This feature gives content creators of sites containing live documents a seamless ability to collaborate on changes to a private draft version of a page before making the changes live. After the draft is complete, users with access known as moderators can then publish the draft allowing the changes to go live on the original page.
Drafts are in essence copies of original pages. Drafts can be permissioned separately allowing fine grained control of who can see and modify the draft. Publishing requires write access to the original page and creates one or more new revisions on the original page with the changes from the draft. Changes to the original page can still be performed while a draft exists by users with access.
These are the use cases we will purposely not be solving in this iteration of draft pages.
The drafts module will be built atop the MindTouch platform, utilizing two new API features (import/export, "delete" a page/file revision). The module will be sold as a part of the MindTouch Enterprise package. After the drafts module is installed in MindTouch, part of the set-up will entail setting up the /drafts/ root-level hierarchy, which may be permissioned without BROWSE, so it does not show up search results or nav pane - essentially the page exist, but using permissions it can be made non-discoverable.
The UI module will piggyback off of PHP hooks to inject custom views: view draft, edit draft, confirm publish, and find drafts. Custom work will be required to implement drafts into skinning, without making changes to the skinning engine.
From a end-user standpoint, the UI should give the impression that much like talk: pages, drafts exist as a 1:1 relationship to a page. The UI should mentally link these concepts visually in the skin (Figure 1). Each draft page has both a view & edit state - when in view state, the skin should maintain a visual cue of its different state. (Figure 2)

Figure 1: Default toolbar view of MindTouch with drafts enabled - "Draft page" appears

Figure 2: Default when you click "Draft page" - it is the view mode of drafts.
Visual indicators indicate an informational message as well as a title icon.
On systems which have installed drafts, users will be able to view the draft always by hitting a 'draft' link. For non-moderators, "edit page" will automatically load the draft for editing (as opposed to simply being disabled) - upon saving, the page will redirect to the draft view mode (with an explicit notice of it being appended to a queue of changes awaiting moderation) - see figure 3. For moderators, 'edit page' will maintain its original behavior - to edit a draft, moderators will have to explicitly go to the draft page and edit this page.

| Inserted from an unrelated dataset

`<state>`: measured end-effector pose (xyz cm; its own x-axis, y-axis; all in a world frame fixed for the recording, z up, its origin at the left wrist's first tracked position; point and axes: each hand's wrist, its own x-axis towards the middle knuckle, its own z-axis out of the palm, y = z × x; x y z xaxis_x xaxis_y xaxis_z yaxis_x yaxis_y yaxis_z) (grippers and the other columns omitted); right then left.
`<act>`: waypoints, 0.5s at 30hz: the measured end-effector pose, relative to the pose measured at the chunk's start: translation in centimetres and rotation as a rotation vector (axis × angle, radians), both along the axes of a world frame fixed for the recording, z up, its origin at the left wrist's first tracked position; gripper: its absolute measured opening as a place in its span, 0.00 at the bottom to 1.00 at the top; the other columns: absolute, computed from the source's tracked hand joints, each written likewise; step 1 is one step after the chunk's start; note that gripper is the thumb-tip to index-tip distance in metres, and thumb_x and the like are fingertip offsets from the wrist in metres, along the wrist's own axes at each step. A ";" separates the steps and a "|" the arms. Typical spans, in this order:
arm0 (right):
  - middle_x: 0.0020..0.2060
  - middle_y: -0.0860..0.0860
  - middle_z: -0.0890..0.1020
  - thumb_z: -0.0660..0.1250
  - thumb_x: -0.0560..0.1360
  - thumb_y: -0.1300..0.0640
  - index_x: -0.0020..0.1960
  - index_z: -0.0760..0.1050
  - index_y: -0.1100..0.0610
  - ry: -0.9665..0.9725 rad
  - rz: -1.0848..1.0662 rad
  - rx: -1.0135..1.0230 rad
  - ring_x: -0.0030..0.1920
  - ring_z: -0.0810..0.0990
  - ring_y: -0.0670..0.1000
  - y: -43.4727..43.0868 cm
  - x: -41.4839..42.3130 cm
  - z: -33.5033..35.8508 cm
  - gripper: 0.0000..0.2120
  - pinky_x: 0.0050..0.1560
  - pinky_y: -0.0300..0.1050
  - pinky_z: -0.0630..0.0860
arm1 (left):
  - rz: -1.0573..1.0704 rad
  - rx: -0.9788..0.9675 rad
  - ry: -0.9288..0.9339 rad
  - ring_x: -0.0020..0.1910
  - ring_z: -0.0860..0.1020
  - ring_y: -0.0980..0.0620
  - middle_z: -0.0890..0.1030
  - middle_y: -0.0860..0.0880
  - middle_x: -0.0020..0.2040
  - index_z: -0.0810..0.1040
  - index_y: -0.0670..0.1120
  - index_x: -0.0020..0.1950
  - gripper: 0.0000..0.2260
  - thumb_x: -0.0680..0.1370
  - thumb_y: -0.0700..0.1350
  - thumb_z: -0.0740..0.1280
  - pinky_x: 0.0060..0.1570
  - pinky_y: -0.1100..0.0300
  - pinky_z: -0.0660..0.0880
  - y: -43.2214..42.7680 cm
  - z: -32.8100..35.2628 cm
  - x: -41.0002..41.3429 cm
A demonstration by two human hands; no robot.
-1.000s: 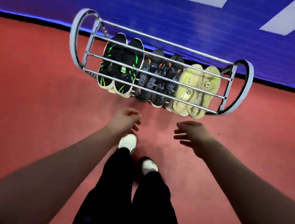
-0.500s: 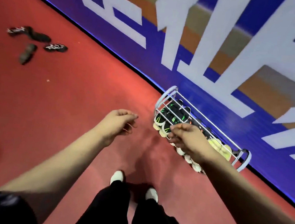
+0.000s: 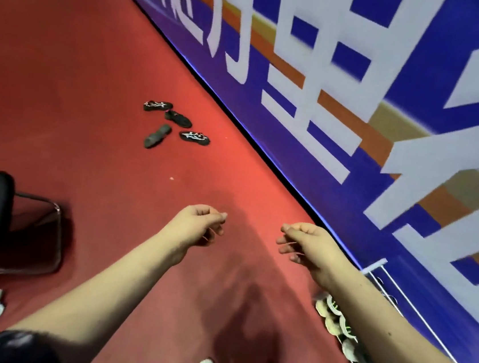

Figure 3: Edit mode of a system with drafts, for non-moderators

Figure 4: Upon successful save of a draft - redirects back to live version with a message
When a draft is edited, users will have an option of sending a notification to the moderator that this copy is ready for review and publishing - this notification does not lock the page - it simply is an email notification. Moderators will be able to also discover drafts through a specialized "Recent Drafts" view, which will show all drafts updated in reverse chronological order.
On the view draft page, a "publish" link will appear in the toolbar for moderators - see figure 5. This will take the moderator to a confirmation view, which they will review the final view of the page, with a list of attributions or revisions (which one is utilized will be determined by the underlying spec) which the moderator will check or uncheck before sending the draft to the live copy.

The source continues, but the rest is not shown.